Multi-vector encoding represents a text passage as a set of token-level dense vectors, preserving granular semantic information that would be lost in single-vector pooling. Unlike bi-encoder architectures that compress an entire document into one embedding, this approach stores every contextualized token representation, enabling more expressive matching at query time through operations like the MaxSim function.
Glossary
Multi-Vector Encoding

What is Multi-Vector Encoding?
Multi-vector encoding is a neural retrieval paradigm that represents a text passage as multiple dense vectors—typically one per token—rather than a single pooled embedding, enabling fine-grained similarity comparisons through late interaction mechanisms.
The defining characteristic is late interaction: token-level similarity computation is deferred until retrieval, balancing the efficiency of pre-computed embeddings with the expressiveness of cross-encoder attention. ColBERT exemplifies this paradigm, storing document token embeddings in a vector index and computing relevance by summing maximum cosine similarities between query and document token sets.

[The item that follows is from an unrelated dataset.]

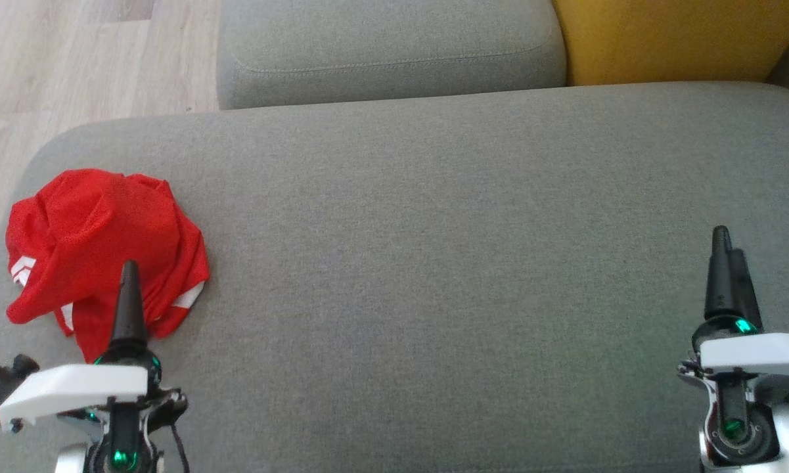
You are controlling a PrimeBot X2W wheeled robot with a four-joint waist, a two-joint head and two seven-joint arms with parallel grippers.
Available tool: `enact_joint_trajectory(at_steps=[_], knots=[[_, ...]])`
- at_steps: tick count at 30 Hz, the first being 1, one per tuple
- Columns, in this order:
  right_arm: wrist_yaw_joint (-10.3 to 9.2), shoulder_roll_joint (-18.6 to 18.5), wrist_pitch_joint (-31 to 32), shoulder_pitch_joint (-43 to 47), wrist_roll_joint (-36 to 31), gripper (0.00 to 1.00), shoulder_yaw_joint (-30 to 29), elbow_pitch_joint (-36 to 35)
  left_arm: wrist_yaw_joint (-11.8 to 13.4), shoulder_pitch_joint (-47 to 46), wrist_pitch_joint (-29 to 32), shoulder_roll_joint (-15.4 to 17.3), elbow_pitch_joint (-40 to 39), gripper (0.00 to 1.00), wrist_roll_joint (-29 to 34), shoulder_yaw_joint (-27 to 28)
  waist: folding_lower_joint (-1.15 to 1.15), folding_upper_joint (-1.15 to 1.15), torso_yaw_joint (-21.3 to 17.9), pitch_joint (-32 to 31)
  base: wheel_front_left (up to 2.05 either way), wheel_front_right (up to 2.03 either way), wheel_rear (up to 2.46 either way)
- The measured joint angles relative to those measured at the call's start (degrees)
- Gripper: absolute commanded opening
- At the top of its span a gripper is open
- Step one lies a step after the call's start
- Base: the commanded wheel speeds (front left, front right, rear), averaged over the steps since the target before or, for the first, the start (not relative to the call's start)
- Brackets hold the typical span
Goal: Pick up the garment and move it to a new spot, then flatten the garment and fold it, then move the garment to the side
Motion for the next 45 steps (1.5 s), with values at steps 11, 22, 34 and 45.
enact_joint_trajectory(at_steps=[11, 22, 34, 45], knots=[[0.00, 0.0, -1.9, 0.0, -14.2, 1.00, 2.4, -2.8, 3.2, -1.1, -1.8, 0.1, -4.8, 1.00, 11.7, -3.6, 0.00, 0.00, -0.1, 0.0, 0.00, 0.00, 0.00], [0.00, 0.0, -3.7, 0.1, -25.4, 1.00, 4.9, -3.9, 4.2, -1.1, -3.6, 0.1, -6.0, 1.00, 25.5, -9.7, 0.00, 0.00, -0.4, -0.1, 0.00, 0.00, 0.00], [0.00, 0.0, -5.6, 0.3, -36.5, 1.00, 6.5, -3.3, 8.4, -1.1, -5.5, 3.3, -4.0, 1.00, 40.8, -18.4, 0.00, 0.00, -1.2, -0.3, 0.00, 0.00, 0.00], [0.00, -0.1, -7.3, 0.5, -42.3, 1.00, 6.2, -2.0, 16.5, -1.3, -7.3, 6.7, -1.8, 1.00, 48.7, -25.7, 0.00, 0.00, -2.3, -0.3, 0.00, 0.00, 0.00]])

Key Characteristics of Multi-Vector Encoding
Multi-vector encoding moves beyond single-vector representations by storing a distinct embedding for each token, enabling nuanced late interaction scoring that captures fine-grained semantic relationships.
Token-Level Granularity
Unlike bi-encoders that compress an entire passage into a single fixed-size vector, multi-vector models retain a unique dense vector for every token in the sequence. This preserves the distinct semantic contributions of individual words and phrases, preventing information loss from aggressive pooling operations like mean pooling.
Late Interaction Scoring
The defining computational paradigm where relevance is computed after independent encoding. The query and document are embedded separately, and their token-level vectors interact only at scoring time via operations like MaxSim (maximum similarity). This balances the efficiency of bi-encoders with the expressiveness of cross-encoders.
ColBERT Architecture
The canonical implementation of late interaction. ColBERT encodes a query into a set of token embeddings and a document into another set, then scores relevance by summing the maximum cosine similarity for each query token against all document tokens. This allows for soft term matching without expensive joint attention.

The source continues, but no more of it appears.